Nideria bersiap dengan cakar dan taringnya, matanya mendelik tajam. Air liur merembes dari sela-sela gusinya. Aku menukik memasang dua pedangku. Pedang kami berhantaman. Pukulan dan tendangan saling kami layangkan. Aku melontarkan tinjuan keras, ia mengelak refleks sehingga aku hampir terjerembab. Kugapai ekornya dan kutarik kuat. Ia meronta, sebelum melepaskan tendangan telak ke punggungku yang membuatku terlempar jatuh terhempas di sebatang pohon. Aku menggerang.
“Hanya seekor pengasuh anak ayam, ingin melawanku penguasa binatang? Sebaiknya kau melata di tanah bersama anak ayammu mengais sekeping dua keping koin.” kata Nideria bengis.
Aku mencoba menegakkan punggungku yang hampir remuk. Belum sempurna aku berdiri, pukulan keras Nideria menghantam kepalaku. Darah mengalir. Aku terjatuh. Kaki Nideria sigap menginjak leherku.
“Sebaiknya kau membacakan wasiat terakhir, Done!” Nideria tertawa jahat. “Karena sebentar lagi cakarku akan menembus dadamu, dan kau hanya hidup kembali saat seluruh perhiasan dari dada anak-anak ayammu itu bersatu kembali dalam tubuhmu. Tapi itu tidak akan terjadi.”
Nideria mengangkat tangannya, memasang pedang paling tajam. Ia bersiap menusukkan pedang itu ke tubuhku. Aku menggeliat. Tapi punggungku sudah remuk dan kepalaku bocor. Mata Nideria membundar, tergambar iblis kejam di wajahnya. Saat ia menusukkan pedang itu ke tubuhku, saat itu pula sebuah taring mengoyak punggungnya. Tanpa bisa melawan Nideria terpelanting jatuh. Lalu sebuah kaki besar meratakannya dengan tanah. Nipo, harimau yang ditakuti itu kini muncul pula. Nipo mengoyak perut Nideria dengan cakarnya yang tajam, lalu mengeluarkan perhiasan yang bersinar. Perhiasan anak-anak ayamku.

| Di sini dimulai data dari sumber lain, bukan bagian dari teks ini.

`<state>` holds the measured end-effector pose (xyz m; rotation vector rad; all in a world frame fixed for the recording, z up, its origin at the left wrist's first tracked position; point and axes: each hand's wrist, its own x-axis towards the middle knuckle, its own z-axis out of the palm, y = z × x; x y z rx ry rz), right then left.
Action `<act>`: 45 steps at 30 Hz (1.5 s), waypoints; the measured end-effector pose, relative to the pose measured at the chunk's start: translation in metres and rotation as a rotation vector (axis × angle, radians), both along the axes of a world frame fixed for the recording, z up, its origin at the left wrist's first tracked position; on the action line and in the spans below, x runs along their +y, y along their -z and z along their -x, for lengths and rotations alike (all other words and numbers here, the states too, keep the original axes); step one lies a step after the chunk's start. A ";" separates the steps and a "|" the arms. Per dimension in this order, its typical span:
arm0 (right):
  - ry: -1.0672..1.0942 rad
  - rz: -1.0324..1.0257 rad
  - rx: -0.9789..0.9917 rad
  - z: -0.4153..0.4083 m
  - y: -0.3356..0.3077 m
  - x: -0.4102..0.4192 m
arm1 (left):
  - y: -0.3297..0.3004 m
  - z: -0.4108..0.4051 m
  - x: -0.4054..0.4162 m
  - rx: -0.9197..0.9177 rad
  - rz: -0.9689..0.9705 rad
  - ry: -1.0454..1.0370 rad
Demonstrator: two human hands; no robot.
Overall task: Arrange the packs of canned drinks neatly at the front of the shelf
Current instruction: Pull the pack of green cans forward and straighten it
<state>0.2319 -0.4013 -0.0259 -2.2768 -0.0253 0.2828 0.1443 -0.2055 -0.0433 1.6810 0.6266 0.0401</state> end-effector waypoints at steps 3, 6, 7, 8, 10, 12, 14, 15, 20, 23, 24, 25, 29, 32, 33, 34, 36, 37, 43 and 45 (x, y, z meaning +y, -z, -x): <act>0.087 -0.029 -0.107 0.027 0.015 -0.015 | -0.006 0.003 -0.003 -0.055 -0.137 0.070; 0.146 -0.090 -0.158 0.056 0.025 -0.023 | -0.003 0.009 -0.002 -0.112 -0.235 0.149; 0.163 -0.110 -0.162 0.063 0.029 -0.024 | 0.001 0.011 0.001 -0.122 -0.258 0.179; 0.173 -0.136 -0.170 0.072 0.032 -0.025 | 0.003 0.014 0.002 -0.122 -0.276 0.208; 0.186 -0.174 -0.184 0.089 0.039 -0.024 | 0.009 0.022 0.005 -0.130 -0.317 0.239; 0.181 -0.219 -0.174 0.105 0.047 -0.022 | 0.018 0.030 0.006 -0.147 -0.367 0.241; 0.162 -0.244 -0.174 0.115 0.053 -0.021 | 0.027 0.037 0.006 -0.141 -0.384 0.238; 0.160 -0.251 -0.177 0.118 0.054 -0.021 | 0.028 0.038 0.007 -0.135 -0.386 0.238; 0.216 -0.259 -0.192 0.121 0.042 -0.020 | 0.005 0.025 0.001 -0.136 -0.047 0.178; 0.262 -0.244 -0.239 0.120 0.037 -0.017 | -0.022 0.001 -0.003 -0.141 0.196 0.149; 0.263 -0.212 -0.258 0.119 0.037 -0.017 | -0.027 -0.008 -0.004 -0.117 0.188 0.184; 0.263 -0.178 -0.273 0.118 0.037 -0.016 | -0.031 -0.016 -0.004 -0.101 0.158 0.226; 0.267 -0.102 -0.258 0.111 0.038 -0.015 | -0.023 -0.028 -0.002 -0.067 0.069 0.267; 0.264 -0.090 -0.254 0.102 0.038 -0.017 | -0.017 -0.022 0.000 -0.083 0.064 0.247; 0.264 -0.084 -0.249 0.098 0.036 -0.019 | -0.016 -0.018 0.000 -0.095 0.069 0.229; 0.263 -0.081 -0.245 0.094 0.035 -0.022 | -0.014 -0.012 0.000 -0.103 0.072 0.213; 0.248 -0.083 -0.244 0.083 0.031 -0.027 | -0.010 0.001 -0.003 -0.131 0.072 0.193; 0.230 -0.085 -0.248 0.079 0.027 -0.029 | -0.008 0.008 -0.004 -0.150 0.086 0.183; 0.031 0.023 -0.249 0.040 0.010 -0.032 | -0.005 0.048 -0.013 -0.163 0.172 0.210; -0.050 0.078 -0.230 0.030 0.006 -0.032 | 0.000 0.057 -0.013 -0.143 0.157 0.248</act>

Kini apa lagi? Nipo pun akan mengambil perhiasan dalam dadaku? Pasalnya milikku lah perhiasan yang paling dicari. Biasanya saat ia memburuku, aku terbang setinggi mungkin sehingga ia tidak mampu mengejar, tapi kini aku dalam keadaan lemah dan tertusuk. Nipo berjalan mendekatiku tanpa ekspresi. Wajahnya datar. Ia keluarkan sebuah pisau kecil dari ujung tangannya. Benar. Dengan pisau itulah ia akan mengoyak perutku, lalu mengambil isi dadaku.
Maka tidak ada harapanku. Aku sedang tidak bisa terbang, hanya pasrah menanti kematian dan membiarkan harta paling berharga hilang. Siapa peduli, mungkin kematian memang lebih baik. Biarkan Nipo menguasai semua hartaku dan anak-anak ayamku. Biarkan. Apalah hidup di dunia, akhirat sana lebih kekal dan sempurna.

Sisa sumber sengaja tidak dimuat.